Division of Genetics, Department of Pediatrics, Faculty of Medicine and Health Sciences, Université de Sherbrooke, Sherbrooke, QC, Canada.
Neoplasia. 2010 Feb;12(2):183-91. doi: 10.1593/neo.91752.
The absence of biological markers allowing for the assessment of the evolution and prognosis of glioblastoma (GBM) is a major impediment to the clinical management of GBM patients. The observed variability in patients' treatment responses and in outcomes implies biological heterogeneity and the existence of unidentified patient categories. Here, we define for the first time three GBM patient categories with distinct and clinically predictive three-dimensional nuclear-telomeric architecture defined by telomere number, size, and frequency of telomeric aggregates. GBM patient samples were examined by three-dimensional fluorescent in situ hybridization of telomeres using two independent three-dimensional telomere-measurement tools (TeloView program [P(1)] and SpotScan system [P(2)]). These measurements identified three patients categories (categories 1-3), displaying significant differences in telomere numbers/nucleus (P(1) = .0275; P(2) <or= .0001), telomere length (P(1) and P(2) = .0275), and number of telomeric aggregates (P(1) = .0464; P(2) <or= .0001). These categories corresponded to patients with long-term, intermediate, and short-term survival, respectively (P = .0393). The time to progression analyses showed significant differences between the three categories (P = .0167). There was a correlation between time to progression, median survival, and nuclear telomere architecture. Our study suggests a link between patient outcome and three-dimensional nuclear-telomere organization and highlights the potential clinical power of telomere signatures as a new prognostic, predictive, and potentially pharmacodynamic biomarker in GBM. Furthermore, novel automated three-dimensional high-throughput scanning as developed here permits to obtain data from 300 nuclei in 20 minutes. This method is applicable to any cell type and scanning application.

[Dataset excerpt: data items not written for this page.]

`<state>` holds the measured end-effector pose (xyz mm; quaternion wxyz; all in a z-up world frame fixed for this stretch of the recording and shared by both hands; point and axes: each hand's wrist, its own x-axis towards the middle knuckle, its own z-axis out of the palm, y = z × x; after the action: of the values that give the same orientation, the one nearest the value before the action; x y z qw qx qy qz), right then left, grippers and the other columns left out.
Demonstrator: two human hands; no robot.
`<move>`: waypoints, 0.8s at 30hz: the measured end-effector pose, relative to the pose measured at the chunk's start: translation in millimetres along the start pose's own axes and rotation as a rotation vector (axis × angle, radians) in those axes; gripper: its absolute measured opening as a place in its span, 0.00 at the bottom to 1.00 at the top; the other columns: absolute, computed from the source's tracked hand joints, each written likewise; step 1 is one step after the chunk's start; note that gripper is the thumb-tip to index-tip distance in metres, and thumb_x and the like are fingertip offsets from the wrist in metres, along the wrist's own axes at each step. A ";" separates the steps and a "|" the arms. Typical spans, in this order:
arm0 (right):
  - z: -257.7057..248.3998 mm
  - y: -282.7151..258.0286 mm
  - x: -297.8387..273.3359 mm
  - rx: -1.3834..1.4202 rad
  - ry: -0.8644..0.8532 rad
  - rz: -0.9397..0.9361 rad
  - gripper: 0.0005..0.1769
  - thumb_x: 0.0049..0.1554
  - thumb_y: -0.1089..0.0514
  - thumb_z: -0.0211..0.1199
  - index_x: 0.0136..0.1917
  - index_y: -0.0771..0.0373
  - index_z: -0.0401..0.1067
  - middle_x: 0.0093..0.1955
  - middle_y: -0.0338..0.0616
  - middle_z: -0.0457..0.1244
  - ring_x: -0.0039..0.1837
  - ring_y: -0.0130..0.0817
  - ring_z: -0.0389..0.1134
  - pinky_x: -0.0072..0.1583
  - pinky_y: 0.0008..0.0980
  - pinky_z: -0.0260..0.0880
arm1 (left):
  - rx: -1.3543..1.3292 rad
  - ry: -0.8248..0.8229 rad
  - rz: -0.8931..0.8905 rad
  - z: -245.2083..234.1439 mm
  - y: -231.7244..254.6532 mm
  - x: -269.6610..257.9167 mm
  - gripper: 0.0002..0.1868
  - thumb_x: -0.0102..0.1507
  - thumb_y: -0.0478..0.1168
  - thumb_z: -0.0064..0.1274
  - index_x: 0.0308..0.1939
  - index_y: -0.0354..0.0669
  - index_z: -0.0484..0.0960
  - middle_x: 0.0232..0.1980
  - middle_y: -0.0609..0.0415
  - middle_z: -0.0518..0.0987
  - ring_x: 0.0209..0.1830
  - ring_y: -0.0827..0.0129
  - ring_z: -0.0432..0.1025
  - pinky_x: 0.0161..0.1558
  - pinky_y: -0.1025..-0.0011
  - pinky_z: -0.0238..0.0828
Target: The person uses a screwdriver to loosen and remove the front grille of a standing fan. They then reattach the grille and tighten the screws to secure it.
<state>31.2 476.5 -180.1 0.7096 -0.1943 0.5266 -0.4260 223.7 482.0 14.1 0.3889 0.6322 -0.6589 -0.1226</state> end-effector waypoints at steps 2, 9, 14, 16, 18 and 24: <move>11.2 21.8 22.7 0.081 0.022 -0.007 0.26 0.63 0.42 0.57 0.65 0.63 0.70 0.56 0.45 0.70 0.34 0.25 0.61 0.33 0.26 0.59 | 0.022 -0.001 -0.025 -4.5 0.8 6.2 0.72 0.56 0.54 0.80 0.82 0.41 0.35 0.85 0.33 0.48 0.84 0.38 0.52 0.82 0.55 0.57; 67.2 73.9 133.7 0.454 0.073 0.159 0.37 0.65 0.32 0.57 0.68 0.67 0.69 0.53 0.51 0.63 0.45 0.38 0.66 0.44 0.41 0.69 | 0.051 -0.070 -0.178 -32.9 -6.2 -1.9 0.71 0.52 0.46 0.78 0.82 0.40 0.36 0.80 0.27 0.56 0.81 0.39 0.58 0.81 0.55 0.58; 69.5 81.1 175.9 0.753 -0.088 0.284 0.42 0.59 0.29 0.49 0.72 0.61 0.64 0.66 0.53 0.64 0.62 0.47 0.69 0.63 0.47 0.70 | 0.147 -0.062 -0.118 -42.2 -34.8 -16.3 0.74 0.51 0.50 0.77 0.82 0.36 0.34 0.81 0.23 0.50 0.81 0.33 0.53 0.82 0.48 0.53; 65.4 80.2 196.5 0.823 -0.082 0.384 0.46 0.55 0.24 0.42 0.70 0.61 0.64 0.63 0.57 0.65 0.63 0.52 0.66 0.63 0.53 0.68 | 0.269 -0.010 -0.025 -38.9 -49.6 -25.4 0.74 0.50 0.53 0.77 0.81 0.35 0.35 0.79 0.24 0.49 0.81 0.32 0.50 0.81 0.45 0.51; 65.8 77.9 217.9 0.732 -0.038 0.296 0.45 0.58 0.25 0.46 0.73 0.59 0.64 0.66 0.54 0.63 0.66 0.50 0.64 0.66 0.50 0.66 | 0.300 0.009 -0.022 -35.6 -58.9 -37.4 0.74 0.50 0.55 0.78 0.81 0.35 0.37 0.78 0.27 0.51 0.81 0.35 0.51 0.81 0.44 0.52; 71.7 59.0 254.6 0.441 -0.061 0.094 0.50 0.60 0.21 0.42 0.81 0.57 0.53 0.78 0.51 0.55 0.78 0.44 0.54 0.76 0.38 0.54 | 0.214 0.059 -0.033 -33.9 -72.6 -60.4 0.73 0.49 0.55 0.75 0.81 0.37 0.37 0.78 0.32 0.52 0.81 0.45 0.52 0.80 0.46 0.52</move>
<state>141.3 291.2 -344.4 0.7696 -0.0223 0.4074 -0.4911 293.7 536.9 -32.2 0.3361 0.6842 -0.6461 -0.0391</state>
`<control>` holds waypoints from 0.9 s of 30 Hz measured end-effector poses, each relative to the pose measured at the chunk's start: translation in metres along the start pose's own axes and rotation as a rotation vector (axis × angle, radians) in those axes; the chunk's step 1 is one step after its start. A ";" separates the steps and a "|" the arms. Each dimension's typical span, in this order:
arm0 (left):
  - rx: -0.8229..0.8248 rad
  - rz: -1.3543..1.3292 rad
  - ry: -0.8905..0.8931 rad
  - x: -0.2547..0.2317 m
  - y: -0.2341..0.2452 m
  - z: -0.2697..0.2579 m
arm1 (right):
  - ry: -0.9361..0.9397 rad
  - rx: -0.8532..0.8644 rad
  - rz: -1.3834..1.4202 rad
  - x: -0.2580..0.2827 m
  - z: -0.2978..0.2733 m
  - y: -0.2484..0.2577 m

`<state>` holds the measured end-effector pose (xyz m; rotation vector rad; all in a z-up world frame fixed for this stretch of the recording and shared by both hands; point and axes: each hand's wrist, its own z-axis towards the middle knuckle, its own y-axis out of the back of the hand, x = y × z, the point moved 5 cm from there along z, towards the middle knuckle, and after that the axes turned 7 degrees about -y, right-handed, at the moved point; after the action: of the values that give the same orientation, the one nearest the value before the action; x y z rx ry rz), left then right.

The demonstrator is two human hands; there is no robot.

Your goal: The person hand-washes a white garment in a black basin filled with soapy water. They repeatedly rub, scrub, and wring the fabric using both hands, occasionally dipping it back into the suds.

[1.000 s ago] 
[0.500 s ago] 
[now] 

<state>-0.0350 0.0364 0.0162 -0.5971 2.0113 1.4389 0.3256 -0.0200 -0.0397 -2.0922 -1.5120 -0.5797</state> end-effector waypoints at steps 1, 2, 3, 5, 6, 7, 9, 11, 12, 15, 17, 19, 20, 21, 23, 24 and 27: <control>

目前缺乏能够评估胶质母细胞瘤(GBM)进展和预后的生物学标志物,这是GBM 临床治疗的主要障碍。患者对治疗的反应和结局存在可变性,这意味着存在生物学异质性和未被识别的患者亚类。在这里,我们首次定义了三种 GBM 患者类别,它们具有不同的、具有临床预测性的三维核端粒结构,由端粒数量、大小和端粒聚集的频率定义。通过使用两种独立的三维端粒测量工具(TeloView 程序[P(1)]和 SpotScan 系统[P(2)])对 GBM 患者样本进行端粒的三维荧光原位杂交检测。这些测量方法确定了三种患者类别(类别 1-3),它们在端粒数量/核(P(1) =.0275;P(2) <or=.0001)、端粒长度(P(1)和 P(2) =.0275)和端粒聚集数量(P(1) =.0464;P(2) <or=.0001)方面存在显著差异。这些类别分别对应于长期、中期和短期生存的患者(P =.0393)。进展时间分析显示这三个类别之间存在显著差异(P =.0167)。在三个类别之间存在时间进展、中位生存和核端粒结构之间的相关性。我们的研究表明患者结局与三维核端粒组织之间存在联系,并强调了端粒特征作为新的预后、预测和潜在药效学生物标志物在 GBM 中的潜在临床价值。此外,这里开发的新型自动化三维高通量扫描可以在 20 分钟内从 300 个核中获取数据。该方法适用于任何细胞类型和扫描应用。